I have this problem:

You are given an array called source, with length n, and a set of m arrays called target, each also
with length n. The arrays contain only positive integers. The arrays are unsorted. For any number
x, the smallest number in target[x] is guaranteed to be smaller than target[x+1]. All the numbers in
target are unique. The following figure illustrates an example of valid source and target arrays for
this case, where n=5 and m=6.
source = [14, 13, 15, 11, 12] target[0] = [4, 2, 1, 3, 5]
target[1] = [6, 8, 7, 10, 9]
target[2] = [14, 15, 12, 11, 13]
target[3] = [17, 20, 16, 18, 19]
target[4] = [22, 21, 24, 23, 25]
target[5] = [30, 29, 28, 27, 26]
The smallest number in each array in target is styled with bold and italic. You can quickly see that
the smallest number in target[0] is smaller than the smallest number in target[1], the smallest
number in target[1] is smaller than the smallest number in target[2], and so on. You can also see
that there is no duplicate number within the arrays in target. You are asked to design an algorithm
to find if there is an array in b that has the same set of numbers as in a. In the above case, your
algorithm should return true, because b[2] has the same set of numbers as in a.
a. Propose an algorithm to solve the case. Explain the algorithm in detail. (40%)
b. Calculate and express the time complexity of your algorithm in n and m. Explain in detail why
your algorithm has the time complexity you have calculated. (40%)
c. Write down the pseudocode of your proposed algorithm. (20%)
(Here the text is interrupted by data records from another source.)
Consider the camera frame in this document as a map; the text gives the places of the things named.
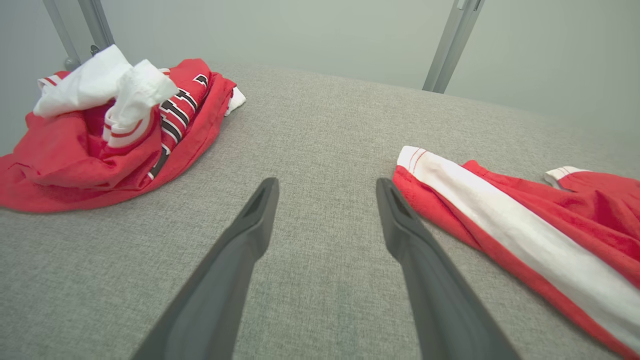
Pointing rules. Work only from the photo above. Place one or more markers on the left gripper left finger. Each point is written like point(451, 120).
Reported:
point(220, 290)

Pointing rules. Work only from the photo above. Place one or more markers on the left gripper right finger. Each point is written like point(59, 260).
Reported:
point(435, 300)

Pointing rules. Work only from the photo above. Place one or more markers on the red shorts with white stripe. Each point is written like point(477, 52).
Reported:
point(575, 220)

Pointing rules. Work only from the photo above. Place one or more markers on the red jersey with white sleeves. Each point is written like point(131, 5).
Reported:
point(65, 165)

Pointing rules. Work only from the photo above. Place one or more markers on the grey metal frame post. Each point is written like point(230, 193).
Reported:
point(452, 45)
point(100, 20)

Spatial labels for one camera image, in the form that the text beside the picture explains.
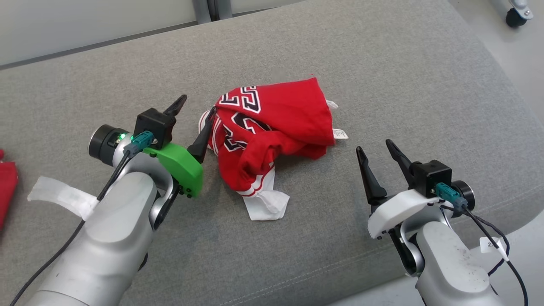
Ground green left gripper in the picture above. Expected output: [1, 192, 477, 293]
[142, 94, 216, 198]

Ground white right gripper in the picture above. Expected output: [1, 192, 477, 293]
[356, 139, 440, 239]

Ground red basketball jersey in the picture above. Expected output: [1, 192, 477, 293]
[198, 77, 349, 221]

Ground red shorts with white stripe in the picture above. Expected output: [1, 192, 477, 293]
[0, 149, 19, 232]

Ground white tape strip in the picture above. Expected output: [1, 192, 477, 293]
[28, 176, 99, 221]

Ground caster wheel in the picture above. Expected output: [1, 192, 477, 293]
[491, 0, 534, 28]

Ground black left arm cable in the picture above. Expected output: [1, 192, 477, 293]
[9, 131, 154, 306]

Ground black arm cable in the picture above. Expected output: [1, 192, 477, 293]
[436, 183, 530, 306]
[9, 131, 154, 306]

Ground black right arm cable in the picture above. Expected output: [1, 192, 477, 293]
[436, 183, 530, 306]

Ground grey metal partition post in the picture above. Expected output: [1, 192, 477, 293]
[192, 0, 233, 25]

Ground white cable label tag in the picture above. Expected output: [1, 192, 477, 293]
[479, 236, 506, 255]
And I know that I the quickest way to solve it is to take the smallest number in the source and the targets array, and then compare the smallest number of the source to the smallest number of the targets. If the smallest number in source is in a target then compare the whole array.

The problem is I don't really get how to make the pseudocode let alone count the time complexity. Please help me out.